Your task is to find every line of the listing that includes "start" and copy it.

*** Available data Section Begins ***

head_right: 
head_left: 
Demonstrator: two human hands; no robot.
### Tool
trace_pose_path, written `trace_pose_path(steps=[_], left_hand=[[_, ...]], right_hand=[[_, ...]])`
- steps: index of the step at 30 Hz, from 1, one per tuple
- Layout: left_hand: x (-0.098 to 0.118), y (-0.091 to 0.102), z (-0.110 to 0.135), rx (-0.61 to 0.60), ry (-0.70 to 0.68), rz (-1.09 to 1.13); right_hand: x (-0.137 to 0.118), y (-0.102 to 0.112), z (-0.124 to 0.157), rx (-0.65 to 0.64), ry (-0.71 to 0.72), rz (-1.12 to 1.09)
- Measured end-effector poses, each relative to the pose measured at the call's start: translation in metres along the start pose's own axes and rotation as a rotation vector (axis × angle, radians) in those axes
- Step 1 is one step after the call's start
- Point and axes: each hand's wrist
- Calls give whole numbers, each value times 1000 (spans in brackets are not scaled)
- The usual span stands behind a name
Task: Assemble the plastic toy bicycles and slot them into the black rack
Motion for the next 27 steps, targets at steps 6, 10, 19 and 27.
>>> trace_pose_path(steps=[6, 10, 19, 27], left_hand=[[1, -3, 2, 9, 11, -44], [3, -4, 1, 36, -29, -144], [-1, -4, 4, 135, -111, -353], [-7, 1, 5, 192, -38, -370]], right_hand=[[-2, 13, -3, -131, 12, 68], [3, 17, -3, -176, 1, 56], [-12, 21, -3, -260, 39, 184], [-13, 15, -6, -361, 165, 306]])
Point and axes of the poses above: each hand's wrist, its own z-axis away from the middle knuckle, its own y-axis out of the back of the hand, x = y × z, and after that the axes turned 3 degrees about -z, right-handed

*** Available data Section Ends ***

• **Output of the task**:
- Measured end-effector poses, each relative to the pose measured at the call's start: translation in metres along the start pose's own axes and rotation as a rotation vector (axis × angle, radians) in those axes
- Step 1 is one step after the call's start

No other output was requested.